When it comes down to it, only thirteen percent of the private sector is unionised largely because they have little to offer them. Their “common room wokeness” is wholly irrelevant to the lives of people trying to make their way in life while it means everything to public sector back office workers whose main preoccupation is looking for reasons to be exempt from doing a day’s work and still get paid the same. Public sector unionisation is rising while private sector membership is collapsing.

With union bosses now gorging themselves in the trough, embroiled in grubby scandals and vendettas, slow on the uptake when it matters, and preoccupied with the intra-left civil war, it is yet another arm of the left that may be too rotten to save and requires amputation.

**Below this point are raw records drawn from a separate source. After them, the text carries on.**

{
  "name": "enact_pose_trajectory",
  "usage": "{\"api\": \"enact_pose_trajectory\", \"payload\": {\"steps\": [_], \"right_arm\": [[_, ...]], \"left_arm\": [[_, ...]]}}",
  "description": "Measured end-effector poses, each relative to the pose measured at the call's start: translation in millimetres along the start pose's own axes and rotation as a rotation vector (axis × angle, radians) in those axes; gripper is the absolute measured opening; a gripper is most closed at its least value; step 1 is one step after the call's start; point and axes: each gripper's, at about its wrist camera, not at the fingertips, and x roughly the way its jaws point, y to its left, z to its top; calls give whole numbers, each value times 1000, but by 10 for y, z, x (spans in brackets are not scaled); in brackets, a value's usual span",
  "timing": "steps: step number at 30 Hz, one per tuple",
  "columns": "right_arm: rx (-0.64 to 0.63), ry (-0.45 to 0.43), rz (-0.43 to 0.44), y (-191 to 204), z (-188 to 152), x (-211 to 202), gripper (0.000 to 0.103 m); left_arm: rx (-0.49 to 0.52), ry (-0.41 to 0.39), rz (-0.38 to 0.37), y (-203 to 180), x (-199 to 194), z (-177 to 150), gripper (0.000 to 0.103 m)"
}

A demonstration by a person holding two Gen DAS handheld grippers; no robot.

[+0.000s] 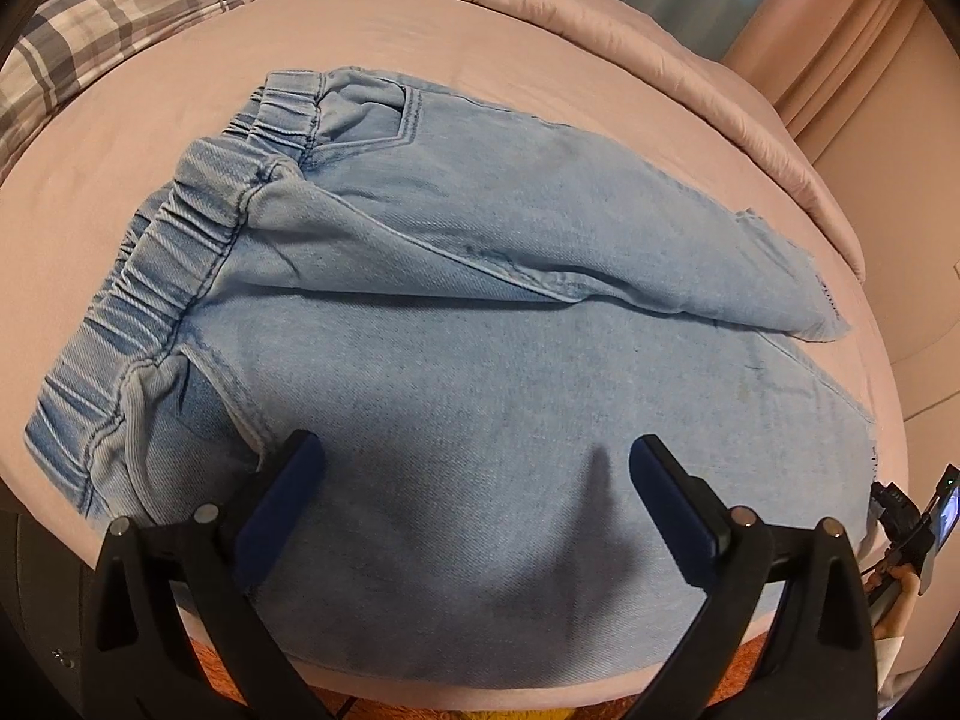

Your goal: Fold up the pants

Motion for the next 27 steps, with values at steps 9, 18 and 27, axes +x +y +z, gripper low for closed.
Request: {"api": "enact_pose_trajectory", "payload": {"steps": [9,18,27], "right_arm": [[58,-66,67,-114,209,-384,74],[-58,-142,483,663,491,-1150,94],[-265,86,732,2299,592,-1228,94]], "left_arm": [[20,-123,-136,-117,-552,119,98],[-32,-193,-80,-16,-689,219,102],[-130,-169,-121,243,-665,228,98]]}}
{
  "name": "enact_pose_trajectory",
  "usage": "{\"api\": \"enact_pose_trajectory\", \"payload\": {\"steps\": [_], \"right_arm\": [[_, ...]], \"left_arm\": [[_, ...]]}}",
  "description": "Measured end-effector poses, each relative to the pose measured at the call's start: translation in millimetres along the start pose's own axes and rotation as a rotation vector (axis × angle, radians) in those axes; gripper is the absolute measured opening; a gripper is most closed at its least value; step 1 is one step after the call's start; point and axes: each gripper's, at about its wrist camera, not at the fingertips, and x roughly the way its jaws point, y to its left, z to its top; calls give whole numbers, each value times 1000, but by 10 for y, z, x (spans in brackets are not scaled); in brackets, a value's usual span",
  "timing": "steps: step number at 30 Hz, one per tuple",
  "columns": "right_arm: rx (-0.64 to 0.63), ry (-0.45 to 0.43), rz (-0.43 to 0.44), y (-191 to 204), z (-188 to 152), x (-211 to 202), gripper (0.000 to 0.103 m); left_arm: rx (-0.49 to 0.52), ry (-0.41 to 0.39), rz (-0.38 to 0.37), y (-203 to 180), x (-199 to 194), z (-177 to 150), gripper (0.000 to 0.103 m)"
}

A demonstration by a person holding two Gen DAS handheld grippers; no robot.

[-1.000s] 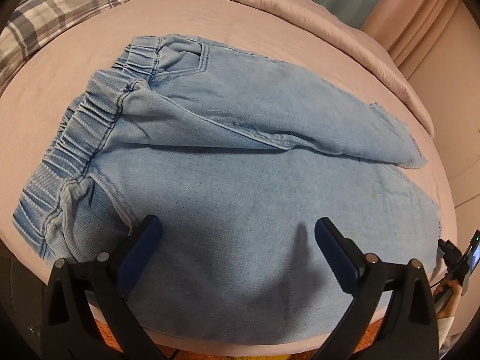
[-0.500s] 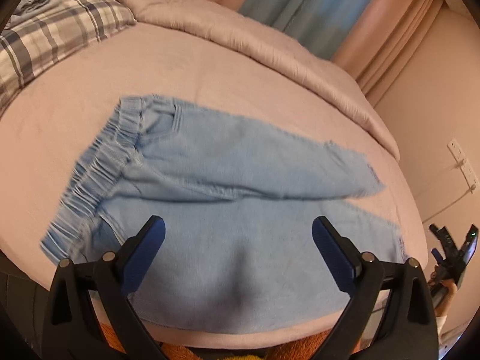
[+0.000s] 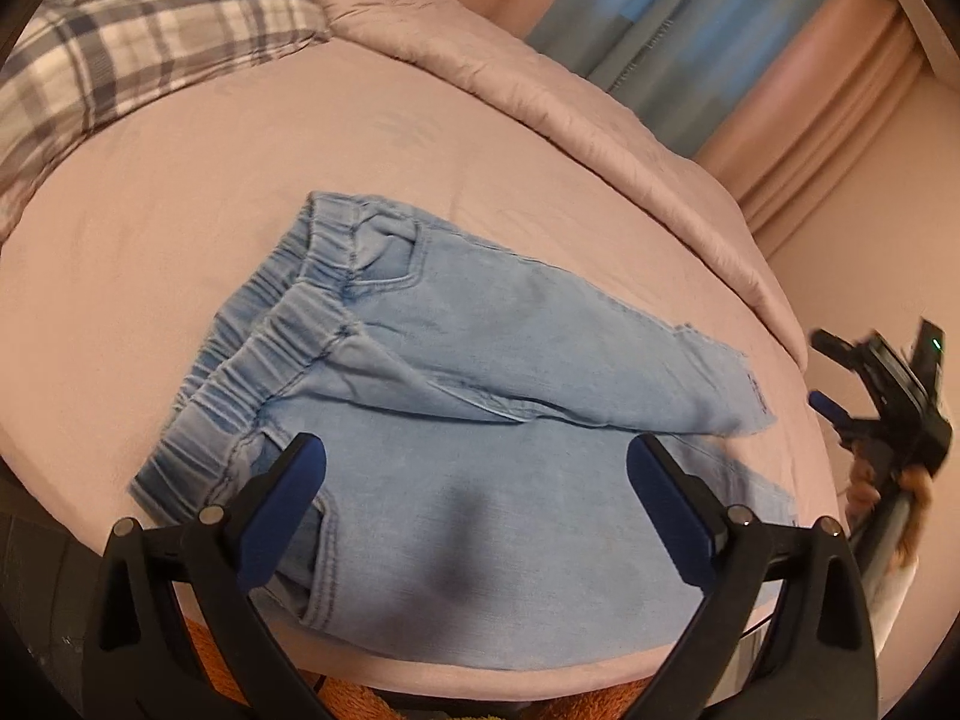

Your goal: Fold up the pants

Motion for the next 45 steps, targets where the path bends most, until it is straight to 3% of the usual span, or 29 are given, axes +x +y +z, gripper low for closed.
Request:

It’s not exactly news that unions are the political wing of self-interested blobs, but increasingly it’s the voice of the well-to-do, remain voting public sectoroids and remnants of the old dinosaur left, still obsessed with Thatcher, who have yet to work out that the modern Labour party threw them overboard years ago. For as the Labour party’s fortunes are in part controlled by these same parasitic husks, it will struggle to break from the politics that keeps it out of office.